* Data
##########

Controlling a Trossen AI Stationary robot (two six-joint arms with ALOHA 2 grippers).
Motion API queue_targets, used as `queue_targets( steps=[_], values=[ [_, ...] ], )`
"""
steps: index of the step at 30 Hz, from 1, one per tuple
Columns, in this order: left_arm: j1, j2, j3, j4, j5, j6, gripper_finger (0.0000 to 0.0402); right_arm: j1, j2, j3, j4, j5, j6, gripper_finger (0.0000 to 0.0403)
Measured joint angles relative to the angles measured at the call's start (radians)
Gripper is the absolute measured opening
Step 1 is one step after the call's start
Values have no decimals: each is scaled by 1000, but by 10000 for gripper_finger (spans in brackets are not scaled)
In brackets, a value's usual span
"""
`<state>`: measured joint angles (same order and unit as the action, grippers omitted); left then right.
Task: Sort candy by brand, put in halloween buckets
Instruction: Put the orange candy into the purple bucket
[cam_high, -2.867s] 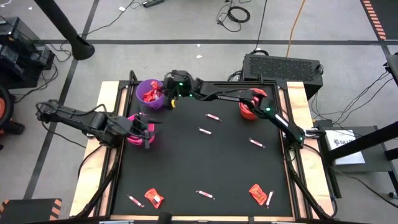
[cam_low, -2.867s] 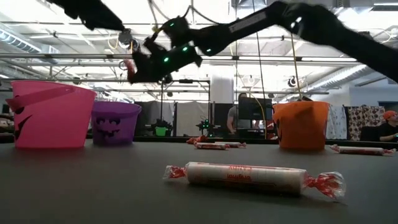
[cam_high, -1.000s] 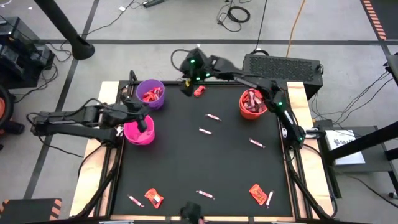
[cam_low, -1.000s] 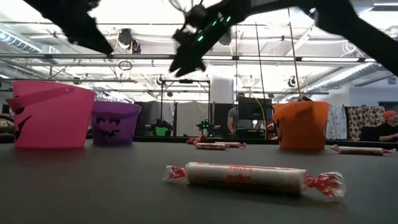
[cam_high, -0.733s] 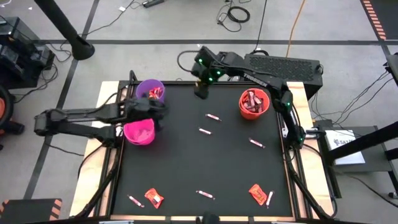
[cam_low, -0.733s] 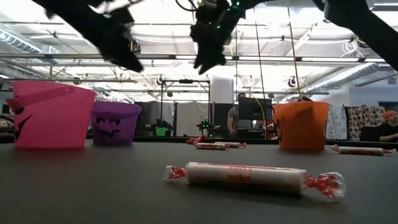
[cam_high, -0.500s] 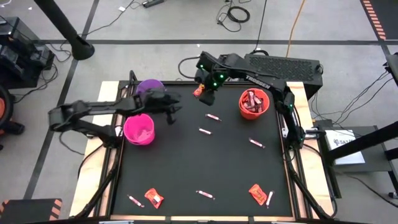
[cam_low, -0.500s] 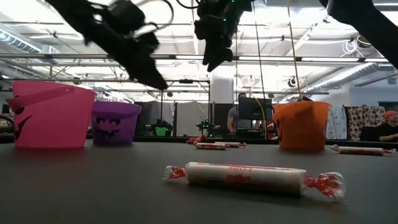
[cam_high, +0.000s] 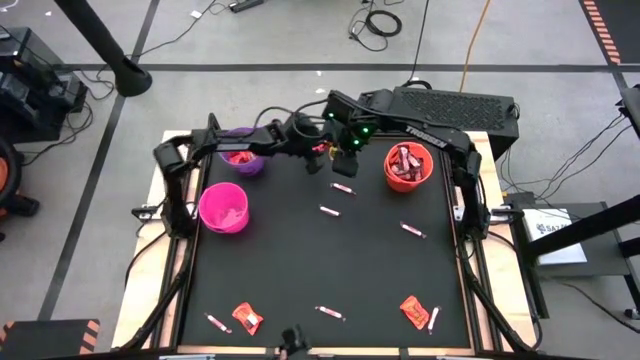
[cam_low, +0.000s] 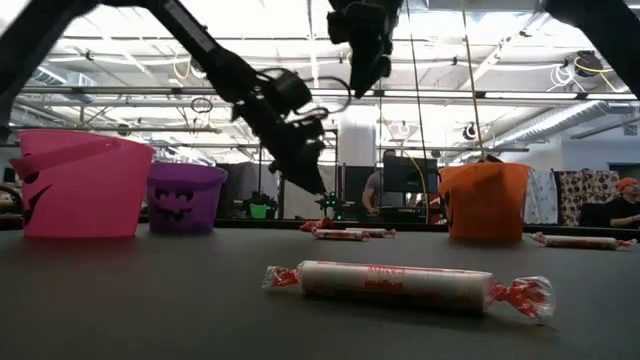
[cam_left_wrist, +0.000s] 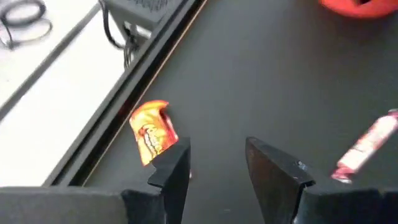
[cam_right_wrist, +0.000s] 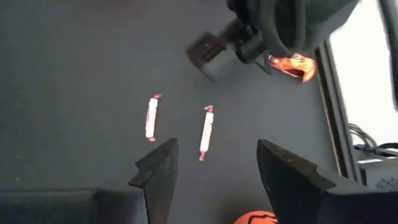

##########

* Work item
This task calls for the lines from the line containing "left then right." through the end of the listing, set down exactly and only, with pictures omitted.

* Output below
`<state>`: measured joint angles (same order and unit as the action, grippers omitted); left then right.
Task: Sort candy by brand, put in halloween buckets
Instruction: Put the orange candy into the purple bucket
[cam_high, -2.867s] 
[cam_low, -2.867s] 
[cam_high, -1.000s] 
[cam_low, -1.000s] 
[cam_high, -0.733s] 
[cam_low, -0.733s] 
[cam_high, -0.500s] 
[cam_low, -0.500s] 
[cam_high, +0.000s] 
[cam_low, +0.000s] 
[cam_left_wrist, +0.000s] 
[cam_right_wrist, +0.000s] 

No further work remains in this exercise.